Par le biais de leur association professionnelle, les 700 procureurs de la Couronne participent pour une rare fois à l’exercice prébudgétaire du gouvernement Legault.
L’enjeu est important, fait valoir le président de l’APPCP, Me Guillaume Michaud. «Il semble y avoir une volonté sociale et politique de s’attaquer aux violences conjugales et sexuelles, mais il ne faut pas que ce soit une coquille vide, insiste Me Michaud. C’est beau, il y aura un cadre, mais si on ne donne pas de ressources, ça n’arrivera pas. Ce n’est pas vrai que toutes les victimes sont rencontrées au moment où il faut le faire et qu’on remplit nos obligations.»
En 2020-2021, le Directeur des poursuites criminelles et pénales avait comme cible que 75 % des victimes en situation de vulnérabilité rencontrent un procureur dans le cadre des procédures judiciaires. Or, la proportion obtenue fut de seulement 57 %.

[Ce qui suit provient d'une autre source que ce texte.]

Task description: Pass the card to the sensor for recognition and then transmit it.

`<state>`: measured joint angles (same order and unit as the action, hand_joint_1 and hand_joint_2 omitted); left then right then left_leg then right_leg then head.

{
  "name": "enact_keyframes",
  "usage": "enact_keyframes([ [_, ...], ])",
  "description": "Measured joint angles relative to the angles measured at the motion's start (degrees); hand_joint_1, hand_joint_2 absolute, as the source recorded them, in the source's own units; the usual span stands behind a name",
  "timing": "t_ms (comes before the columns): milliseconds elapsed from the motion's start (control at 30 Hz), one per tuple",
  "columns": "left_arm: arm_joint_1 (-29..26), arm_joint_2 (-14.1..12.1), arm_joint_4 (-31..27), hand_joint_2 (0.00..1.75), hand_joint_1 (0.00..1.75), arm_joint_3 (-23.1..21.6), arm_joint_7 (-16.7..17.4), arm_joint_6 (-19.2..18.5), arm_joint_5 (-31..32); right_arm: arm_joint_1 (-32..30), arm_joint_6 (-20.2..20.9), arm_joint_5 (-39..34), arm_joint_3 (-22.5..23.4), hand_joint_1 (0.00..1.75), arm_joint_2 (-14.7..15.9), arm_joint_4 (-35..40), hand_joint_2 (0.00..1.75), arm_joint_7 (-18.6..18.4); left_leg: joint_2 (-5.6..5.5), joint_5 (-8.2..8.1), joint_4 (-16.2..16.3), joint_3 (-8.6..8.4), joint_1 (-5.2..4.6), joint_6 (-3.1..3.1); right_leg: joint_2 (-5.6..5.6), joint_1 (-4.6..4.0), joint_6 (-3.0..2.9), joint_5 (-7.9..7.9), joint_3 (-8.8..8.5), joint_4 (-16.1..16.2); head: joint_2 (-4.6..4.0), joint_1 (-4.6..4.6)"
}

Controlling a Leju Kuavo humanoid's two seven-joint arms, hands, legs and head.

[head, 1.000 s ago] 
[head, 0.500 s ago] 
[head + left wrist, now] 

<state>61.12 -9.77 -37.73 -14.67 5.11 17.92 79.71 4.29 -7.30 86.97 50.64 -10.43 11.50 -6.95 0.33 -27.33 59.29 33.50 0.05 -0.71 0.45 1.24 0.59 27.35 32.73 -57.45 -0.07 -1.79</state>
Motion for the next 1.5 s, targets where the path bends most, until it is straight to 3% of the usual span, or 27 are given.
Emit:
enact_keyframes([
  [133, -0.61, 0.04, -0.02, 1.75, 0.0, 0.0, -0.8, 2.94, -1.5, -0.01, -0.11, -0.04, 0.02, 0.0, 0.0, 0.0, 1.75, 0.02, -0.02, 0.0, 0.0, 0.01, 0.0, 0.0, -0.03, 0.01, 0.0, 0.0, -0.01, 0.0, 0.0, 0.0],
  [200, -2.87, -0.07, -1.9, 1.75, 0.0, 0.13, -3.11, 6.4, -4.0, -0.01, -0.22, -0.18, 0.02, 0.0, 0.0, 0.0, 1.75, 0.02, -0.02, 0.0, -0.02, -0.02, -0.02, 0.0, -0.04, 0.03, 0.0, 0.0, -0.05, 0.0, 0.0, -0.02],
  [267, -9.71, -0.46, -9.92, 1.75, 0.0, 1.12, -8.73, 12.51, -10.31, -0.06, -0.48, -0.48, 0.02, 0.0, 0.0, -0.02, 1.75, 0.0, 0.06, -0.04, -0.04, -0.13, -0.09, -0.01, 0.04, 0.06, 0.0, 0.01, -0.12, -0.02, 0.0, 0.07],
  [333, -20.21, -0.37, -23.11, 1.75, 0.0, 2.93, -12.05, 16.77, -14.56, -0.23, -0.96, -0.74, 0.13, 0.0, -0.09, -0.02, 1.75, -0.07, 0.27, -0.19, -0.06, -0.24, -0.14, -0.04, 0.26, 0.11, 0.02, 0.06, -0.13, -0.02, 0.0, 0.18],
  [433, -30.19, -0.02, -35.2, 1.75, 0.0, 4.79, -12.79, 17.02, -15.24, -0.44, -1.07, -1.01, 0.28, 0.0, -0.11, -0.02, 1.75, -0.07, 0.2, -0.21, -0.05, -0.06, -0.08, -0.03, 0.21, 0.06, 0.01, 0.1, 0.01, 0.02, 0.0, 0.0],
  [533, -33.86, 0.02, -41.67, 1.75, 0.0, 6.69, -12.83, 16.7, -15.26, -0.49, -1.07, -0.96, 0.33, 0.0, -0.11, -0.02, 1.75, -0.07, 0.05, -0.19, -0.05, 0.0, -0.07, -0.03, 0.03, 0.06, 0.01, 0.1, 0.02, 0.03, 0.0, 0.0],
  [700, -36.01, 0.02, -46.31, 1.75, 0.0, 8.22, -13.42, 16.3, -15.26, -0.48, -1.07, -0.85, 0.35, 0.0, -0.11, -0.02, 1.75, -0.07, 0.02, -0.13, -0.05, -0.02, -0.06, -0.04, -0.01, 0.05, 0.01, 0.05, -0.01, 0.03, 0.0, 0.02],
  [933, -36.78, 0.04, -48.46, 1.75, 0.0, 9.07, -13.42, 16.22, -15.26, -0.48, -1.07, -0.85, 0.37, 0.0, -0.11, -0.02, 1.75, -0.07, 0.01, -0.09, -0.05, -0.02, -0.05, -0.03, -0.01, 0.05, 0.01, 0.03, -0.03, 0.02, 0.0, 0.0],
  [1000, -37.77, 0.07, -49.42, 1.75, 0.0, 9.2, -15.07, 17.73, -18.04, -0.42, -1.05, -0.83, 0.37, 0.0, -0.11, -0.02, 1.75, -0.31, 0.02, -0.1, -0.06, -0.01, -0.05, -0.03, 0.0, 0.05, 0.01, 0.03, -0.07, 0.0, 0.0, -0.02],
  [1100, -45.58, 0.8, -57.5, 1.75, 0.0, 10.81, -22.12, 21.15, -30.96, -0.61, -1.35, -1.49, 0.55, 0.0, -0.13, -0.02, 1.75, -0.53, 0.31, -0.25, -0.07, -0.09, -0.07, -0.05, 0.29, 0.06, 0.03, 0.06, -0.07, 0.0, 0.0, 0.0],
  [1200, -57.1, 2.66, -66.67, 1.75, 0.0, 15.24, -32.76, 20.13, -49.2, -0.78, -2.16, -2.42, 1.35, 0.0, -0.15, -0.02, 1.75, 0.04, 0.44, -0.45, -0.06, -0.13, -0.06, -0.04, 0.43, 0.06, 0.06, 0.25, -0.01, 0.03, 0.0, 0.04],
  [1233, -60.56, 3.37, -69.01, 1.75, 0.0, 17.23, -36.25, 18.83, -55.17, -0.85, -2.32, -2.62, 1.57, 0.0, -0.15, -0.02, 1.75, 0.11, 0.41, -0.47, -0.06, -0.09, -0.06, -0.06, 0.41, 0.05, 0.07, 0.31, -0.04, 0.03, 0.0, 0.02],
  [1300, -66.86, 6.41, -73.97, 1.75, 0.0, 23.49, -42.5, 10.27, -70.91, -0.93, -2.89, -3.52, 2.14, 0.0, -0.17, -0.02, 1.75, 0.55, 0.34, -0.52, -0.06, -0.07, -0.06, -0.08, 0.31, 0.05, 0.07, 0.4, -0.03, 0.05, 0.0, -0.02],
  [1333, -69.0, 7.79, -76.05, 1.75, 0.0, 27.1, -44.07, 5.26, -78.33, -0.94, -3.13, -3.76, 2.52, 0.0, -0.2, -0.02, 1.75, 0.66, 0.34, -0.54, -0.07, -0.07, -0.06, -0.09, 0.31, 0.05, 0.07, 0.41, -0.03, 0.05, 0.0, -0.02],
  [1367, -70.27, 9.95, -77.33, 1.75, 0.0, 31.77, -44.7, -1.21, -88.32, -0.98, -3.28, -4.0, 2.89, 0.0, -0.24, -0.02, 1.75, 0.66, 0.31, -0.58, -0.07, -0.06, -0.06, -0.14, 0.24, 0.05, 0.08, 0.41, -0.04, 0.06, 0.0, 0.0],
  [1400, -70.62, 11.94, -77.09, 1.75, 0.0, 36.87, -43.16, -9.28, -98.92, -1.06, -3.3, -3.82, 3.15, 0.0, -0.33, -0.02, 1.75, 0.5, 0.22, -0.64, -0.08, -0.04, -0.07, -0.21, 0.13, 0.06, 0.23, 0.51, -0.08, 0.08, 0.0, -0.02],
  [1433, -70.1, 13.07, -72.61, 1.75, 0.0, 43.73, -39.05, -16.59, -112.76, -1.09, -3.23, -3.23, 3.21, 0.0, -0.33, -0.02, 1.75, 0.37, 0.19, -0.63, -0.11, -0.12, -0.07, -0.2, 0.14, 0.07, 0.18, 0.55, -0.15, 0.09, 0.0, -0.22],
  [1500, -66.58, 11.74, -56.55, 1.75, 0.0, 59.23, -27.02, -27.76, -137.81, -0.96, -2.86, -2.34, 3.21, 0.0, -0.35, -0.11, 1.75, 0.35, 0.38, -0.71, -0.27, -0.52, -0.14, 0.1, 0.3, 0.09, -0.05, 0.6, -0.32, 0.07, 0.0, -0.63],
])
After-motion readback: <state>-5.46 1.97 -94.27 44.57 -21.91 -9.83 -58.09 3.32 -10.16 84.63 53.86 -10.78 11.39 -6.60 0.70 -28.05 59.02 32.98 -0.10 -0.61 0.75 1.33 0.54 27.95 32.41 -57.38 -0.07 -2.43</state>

Particulièrement en matière de violence conjugale, où le volume de dossiers est très élevé, les procureurs manquent de temps pour rencontrer les victimes et les témoins, indique l’APPCP. Ils le font souvent le matin même du procès, pour à peine quelques minutes.
Procureurs «scandalisés»
Les victimes ne sont donc pas préparées adéquatement avant leur témoignage et pourraient ne pas être suffisamment outillées pour faire face au processus judiciaire, affirme l’APPCP dans son mémoire au gouvernement. «Les procureurs, qui n’ont souvent d’autre choix que de passer outre leurs directives et d’offrir un service amoindri aux victimes, sont scandalisés par la situation et plusieurs ont quitté leurs fonctions pour ces raisons, n’ayant pas le sentiment d’offrir un service de qualité», peut-on aussi lire dans le mémoire.
L’implantation du tribunal spécialisé amènera certainement une charge de travail supplémentaire, croit l’Association, «ne pouvant être redistribuée sur les épaules des procureurs qui sont déjà surchargés».
L’Association des procureurs de la Couronne calcule qu’il manque environ 75 procureurs, à l’échelle du Québec, pour offrir un service de qualité aux victimes et atteindre les objectifs visés par le Tribunal spécialisé, dont les projets-pilotes débuteront en mai, notamment à Québec.
L’ajout de ressources déjà annoncé par le gouvernement du Québec et les affichages en cours au DPCP seraient insuffisants, selon l’APPCP, qui souhaite que le dépôt du budget le 25 mars vienne enfin donner des réponses aux procureurs de la Couronne.